Public-Key Cryptography

Public-key cryptography refers to a class of cryptographic systems in which each actor uses two keys: a public key that is known to all, and a corresponding private key that is known only to the actor. The guiding principle is that messages intended for a specific person should be encrypted using their public key in such a way that the message can only be decrypted through the use of the corresponding private key.

Public-key cryptography is important for securely transmitting messages across a potentially insecure channel, meaning that it is assumed all communications can be read by a malicious attacker. As such, public-key cryptography is especially important for ensuring the security of the internet.

Suppose Alice is trying to send a message to Bob, without Eve knowing what the message is. Unfortunately for Alice, Eve can hear and see everything that Alice says or sends. The goal of encryption, in general, is for Alice to be able to send the message successfully without Eve being able to determine what the message is.

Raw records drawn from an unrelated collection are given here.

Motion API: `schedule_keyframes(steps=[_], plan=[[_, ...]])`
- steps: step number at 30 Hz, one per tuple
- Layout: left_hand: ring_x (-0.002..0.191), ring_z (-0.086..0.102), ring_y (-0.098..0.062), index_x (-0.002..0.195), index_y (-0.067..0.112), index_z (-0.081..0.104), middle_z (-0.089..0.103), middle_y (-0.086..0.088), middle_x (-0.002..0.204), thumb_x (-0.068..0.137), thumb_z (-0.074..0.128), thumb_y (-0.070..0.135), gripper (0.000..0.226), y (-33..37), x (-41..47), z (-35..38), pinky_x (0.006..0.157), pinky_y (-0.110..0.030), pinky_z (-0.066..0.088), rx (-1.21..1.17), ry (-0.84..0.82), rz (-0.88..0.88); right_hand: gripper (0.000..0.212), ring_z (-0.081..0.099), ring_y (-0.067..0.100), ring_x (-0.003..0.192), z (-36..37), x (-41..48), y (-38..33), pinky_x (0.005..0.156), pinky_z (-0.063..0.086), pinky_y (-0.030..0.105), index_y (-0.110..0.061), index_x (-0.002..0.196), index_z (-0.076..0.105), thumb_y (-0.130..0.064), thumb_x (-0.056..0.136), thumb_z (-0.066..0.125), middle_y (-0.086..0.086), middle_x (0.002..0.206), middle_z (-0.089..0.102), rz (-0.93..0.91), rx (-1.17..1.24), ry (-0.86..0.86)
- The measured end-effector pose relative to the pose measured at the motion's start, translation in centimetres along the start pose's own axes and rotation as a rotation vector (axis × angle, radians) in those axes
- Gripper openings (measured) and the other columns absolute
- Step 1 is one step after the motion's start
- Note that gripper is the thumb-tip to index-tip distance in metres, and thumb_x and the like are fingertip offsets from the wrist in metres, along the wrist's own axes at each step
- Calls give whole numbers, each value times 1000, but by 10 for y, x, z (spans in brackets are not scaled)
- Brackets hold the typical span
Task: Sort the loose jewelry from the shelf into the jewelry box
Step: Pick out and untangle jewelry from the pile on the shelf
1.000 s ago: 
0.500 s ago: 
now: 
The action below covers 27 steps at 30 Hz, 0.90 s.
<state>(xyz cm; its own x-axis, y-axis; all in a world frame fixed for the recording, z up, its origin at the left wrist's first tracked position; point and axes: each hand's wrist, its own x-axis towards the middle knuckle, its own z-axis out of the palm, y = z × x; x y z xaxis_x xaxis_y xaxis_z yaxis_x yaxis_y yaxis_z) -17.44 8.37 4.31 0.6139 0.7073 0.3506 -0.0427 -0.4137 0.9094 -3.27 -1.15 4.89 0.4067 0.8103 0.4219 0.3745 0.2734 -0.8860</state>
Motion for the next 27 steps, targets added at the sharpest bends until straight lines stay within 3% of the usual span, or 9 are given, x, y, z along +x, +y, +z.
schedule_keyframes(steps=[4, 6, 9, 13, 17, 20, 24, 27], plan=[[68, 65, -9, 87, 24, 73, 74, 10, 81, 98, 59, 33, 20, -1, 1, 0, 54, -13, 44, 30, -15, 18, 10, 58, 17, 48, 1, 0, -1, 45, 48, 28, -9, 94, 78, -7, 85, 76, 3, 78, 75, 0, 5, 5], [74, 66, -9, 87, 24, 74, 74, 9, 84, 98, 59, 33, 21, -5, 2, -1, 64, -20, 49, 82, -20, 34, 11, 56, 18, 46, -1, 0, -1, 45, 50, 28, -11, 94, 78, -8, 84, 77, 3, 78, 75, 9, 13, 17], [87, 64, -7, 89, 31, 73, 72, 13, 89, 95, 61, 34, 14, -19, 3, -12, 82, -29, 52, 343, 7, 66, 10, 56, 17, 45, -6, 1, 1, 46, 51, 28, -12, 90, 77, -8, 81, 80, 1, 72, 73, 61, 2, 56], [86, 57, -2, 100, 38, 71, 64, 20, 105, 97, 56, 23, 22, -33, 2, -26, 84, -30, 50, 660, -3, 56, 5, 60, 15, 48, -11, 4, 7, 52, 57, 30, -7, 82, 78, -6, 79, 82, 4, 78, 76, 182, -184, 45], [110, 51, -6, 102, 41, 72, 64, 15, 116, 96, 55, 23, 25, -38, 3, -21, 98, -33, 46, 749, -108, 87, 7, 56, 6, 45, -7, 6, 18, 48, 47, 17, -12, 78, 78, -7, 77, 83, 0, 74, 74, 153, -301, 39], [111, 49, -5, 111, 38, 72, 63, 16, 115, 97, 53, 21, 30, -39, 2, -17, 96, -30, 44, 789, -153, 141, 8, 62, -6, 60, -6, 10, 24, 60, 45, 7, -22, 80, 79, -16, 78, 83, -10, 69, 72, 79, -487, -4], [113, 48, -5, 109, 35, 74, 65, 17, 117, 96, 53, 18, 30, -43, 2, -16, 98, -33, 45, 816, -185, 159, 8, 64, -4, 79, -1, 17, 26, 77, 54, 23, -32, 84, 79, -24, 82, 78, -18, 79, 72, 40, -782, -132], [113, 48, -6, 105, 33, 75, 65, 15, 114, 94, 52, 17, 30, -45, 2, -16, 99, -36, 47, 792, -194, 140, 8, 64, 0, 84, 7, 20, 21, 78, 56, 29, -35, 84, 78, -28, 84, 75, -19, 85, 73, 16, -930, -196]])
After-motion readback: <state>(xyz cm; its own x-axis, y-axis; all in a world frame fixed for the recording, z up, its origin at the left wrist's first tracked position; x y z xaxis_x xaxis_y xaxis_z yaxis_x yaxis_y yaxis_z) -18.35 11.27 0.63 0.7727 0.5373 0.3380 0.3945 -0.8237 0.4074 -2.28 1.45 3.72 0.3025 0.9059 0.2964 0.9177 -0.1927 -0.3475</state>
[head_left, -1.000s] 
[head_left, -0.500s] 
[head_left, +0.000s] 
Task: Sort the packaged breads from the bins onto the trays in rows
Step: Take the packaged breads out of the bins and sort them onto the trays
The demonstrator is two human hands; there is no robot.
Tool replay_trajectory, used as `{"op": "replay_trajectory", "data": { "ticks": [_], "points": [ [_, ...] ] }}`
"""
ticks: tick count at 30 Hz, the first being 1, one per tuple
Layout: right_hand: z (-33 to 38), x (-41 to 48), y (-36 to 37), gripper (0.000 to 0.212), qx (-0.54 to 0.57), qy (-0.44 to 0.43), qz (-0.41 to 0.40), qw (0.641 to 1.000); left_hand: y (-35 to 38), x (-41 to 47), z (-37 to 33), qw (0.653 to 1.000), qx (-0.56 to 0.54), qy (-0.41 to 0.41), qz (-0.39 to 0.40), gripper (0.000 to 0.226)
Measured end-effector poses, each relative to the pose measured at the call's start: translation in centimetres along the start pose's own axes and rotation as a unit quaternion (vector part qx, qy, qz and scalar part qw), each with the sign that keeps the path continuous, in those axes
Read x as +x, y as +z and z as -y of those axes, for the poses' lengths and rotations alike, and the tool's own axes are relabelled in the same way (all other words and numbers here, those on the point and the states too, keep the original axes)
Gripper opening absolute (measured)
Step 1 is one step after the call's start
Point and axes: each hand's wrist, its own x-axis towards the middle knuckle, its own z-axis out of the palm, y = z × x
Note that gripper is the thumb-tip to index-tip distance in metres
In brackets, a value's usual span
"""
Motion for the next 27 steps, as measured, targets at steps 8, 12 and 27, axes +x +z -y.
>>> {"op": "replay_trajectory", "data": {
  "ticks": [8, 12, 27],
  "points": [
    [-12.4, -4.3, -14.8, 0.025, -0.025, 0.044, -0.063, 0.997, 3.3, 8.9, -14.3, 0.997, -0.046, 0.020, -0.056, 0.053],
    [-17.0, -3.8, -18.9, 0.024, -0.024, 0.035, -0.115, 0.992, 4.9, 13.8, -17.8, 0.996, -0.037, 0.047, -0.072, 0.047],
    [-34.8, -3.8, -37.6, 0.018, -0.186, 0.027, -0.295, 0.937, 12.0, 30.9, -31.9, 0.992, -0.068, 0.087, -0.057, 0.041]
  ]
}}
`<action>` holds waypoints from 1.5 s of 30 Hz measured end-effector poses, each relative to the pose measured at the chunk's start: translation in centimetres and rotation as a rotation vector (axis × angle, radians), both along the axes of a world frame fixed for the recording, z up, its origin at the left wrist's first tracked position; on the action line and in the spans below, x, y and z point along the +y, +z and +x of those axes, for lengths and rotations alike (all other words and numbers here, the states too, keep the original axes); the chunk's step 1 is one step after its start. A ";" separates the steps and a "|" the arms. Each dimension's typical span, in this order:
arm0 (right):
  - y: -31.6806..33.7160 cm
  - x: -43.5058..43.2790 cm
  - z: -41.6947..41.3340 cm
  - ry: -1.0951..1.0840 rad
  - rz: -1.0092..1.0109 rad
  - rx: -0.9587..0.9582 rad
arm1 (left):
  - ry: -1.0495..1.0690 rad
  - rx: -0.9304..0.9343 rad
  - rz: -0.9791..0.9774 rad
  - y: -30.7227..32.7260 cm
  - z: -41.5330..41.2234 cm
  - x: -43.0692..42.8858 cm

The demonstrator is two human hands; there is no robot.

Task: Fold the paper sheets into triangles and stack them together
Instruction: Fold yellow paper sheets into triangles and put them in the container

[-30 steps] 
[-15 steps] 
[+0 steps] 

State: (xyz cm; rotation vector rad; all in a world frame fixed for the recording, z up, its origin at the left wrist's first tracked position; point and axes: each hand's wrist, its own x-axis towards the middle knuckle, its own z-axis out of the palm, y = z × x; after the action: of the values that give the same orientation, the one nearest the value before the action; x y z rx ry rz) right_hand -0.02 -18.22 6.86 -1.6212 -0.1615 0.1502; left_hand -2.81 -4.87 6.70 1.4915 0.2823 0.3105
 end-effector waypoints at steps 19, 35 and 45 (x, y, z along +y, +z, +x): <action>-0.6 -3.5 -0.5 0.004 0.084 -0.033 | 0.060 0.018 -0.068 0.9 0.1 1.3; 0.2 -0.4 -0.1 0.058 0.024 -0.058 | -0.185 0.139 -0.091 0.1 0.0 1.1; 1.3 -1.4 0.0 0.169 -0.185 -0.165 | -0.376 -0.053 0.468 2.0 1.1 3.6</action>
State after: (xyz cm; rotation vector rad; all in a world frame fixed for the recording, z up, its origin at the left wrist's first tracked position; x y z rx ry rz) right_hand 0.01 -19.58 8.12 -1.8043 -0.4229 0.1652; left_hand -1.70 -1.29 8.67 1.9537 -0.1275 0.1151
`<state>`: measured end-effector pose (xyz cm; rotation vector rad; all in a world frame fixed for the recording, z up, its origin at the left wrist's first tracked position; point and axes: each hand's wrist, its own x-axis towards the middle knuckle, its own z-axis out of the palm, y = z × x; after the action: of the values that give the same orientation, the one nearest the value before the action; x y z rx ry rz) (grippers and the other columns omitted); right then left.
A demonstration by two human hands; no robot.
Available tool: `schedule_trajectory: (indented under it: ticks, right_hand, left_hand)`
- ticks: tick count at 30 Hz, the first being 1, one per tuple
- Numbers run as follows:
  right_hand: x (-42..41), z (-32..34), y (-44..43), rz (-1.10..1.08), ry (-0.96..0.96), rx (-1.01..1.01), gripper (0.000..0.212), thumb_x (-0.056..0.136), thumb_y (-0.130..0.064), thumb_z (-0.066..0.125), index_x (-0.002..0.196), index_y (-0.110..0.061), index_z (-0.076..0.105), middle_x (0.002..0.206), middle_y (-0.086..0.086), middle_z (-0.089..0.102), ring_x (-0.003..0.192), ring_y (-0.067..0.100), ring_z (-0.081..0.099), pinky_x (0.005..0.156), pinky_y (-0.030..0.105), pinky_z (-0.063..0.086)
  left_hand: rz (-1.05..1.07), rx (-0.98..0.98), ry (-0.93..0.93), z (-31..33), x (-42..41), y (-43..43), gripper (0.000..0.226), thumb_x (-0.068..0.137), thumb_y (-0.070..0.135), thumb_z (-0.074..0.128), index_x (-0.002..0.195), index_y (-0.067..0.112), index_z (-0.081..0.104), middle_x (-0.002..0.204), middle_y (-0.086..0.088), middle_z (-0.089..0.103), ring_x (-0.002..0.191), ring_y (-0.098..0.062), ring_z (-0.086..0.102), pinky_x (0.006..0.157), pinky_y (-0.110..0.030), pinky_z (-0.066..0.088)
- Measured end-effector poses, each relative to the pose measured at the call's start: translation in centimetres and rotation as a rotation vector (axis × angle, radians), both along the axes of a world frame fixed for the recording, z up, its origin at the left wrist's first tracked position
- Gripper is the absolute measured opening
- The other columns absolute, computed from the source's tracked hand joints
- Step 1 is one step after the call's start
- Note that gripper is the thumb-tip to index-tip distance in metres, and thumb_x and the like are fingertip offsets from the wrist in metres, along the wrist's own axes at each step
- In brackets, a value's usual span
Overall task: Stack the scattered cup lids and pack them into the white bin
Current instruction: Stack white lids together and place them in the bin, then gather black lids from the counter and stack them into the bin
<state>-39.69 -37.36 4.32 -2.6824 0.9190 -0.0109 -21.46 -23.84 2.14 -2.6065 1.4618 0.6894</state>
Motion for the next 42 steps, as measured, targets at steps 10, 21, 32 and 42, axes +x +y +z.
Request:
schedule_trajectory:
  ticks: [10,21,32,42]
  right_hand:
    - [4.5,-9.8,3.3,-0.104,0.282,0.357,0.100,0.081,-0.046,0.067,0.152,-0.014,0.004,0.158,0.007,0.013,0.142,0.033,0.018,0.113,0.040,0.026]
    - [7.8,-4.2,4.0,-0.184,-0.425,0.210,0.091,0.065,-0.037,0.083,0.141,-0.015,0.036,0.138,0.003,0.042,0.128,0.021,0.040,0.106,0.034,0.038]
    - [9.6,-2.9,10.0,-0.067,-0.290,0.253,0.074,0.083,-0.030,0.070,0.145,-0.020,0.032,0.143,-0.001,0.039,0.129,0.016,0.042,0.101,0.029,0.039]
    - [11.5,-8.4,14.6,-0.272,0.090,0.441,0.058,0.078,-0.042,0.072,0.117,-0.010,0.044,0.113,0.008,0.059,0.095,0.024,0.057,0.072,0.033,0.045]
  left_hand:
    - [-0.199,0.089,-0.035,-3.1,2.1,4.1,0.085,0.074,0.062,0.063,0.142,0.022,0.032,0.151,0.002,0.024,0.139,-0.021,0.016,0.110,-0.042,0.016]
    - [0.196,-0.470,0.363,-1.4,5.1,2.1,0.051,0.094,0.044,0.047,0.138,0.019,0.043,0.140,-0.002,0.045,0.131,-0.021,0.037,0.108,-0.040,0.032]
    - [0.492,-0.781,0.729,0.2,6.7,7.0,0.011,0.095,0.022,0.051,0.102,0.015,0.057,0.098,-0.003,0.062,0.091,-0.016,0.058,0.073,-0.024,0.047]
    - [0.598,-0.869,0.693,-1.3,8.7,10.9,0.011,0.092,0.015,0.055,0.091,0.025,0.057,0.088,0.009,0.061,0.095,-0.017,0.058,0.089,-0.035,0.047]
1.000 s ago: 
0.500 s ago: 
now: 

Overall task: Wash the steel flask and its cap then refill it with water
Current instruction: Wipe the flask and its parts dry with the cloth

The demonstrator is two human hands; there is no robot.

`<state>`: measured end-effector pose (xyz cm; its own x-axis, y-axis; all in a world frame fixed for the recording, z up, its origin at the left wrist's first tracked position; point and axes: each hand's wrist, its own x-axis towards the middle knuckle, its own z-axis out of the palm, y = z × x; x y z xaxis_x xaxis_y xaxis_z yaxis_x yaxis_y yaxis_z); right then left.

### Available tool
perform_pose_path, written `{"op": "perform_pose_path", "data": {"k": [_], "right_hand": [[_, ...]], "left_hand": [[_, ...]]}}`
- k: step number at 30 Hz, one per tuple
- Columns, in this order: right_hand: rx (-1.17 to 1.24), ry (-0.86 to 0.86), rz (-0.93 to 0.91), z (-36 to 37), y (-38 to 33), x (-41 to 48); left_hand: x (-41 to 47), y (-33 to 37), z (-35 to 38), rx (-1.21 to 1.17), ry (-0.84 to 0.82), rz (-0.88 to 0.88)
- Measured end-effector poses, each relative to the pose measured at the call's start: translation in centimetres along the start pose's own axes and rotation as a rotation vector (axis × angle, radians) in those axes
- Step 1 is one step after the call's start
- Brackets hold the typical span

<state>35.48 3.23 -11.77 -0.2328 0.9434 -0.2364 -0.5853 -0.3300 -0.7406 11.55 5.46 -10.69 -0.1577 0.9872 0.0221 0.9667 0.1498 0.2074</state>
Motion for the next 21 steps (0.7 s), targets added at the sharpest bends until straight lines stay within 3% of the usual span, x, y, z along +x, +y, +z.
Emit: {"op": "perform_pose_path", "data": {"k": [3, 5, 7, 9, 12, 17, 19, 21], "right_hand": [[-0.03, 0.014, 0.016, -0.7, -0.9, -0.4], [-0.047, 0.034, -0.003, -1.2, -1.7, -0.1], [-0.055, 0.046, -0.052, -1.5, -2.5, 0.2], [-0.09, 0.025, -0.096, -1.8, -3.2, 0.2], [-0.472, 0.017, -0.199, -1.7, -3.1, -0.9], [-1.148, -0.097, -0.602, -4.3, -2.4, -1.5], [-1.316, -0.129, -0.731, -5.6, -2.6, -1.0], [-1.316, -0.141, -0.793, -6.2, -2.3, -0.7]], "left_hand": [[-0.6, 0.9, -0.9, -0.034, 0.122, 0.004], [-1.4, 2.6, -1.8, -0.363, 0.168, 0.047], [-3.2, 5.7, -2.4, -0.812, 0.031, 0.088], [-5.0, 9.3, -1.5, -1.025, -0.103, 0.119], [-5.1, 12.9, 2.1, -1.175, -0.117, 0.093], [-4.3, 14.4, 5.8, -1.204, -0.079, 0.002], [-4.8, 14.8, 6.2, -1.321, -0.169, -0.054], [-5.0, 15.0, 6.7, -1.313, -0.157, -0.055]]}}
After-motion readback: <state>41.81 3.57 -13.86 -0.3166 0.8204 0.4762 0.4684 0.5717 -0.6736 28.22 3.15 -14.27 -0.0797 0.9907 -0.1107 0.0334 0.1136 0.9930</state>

There are a number of approaches that Alice can use. One of the simplest is to simply write the message down, place it somewhere that only Bob has access to (e.g. Bob's house), and simply wait for Bob to access the message. This forms the basic principle behind public-key cryptography: only the intended recipient should be able to "unlock" the message, given that the message was encrypted using the corresponding public key (in this case, the public key is the address of Bob's house).

In practice, this approach has a number of issues, the most obvious of which being that it is impractical to physically travel to a mutually accessible site every time a message needs to be transmitted. Additionally, if the message is stolen at any point during the journey, Eve will be able to determine the message (by simply reading it). Still, the analogy provides some use, particularly since it extends well into the following example:

Suppose Alice wishes to send Bob a valuable diamond, but the jewel will be stolen if sent unsecured. Both Alice and Bob have a variety of padlocks, but they don't own the same ones, meaning that their keys cannot open the other's locks.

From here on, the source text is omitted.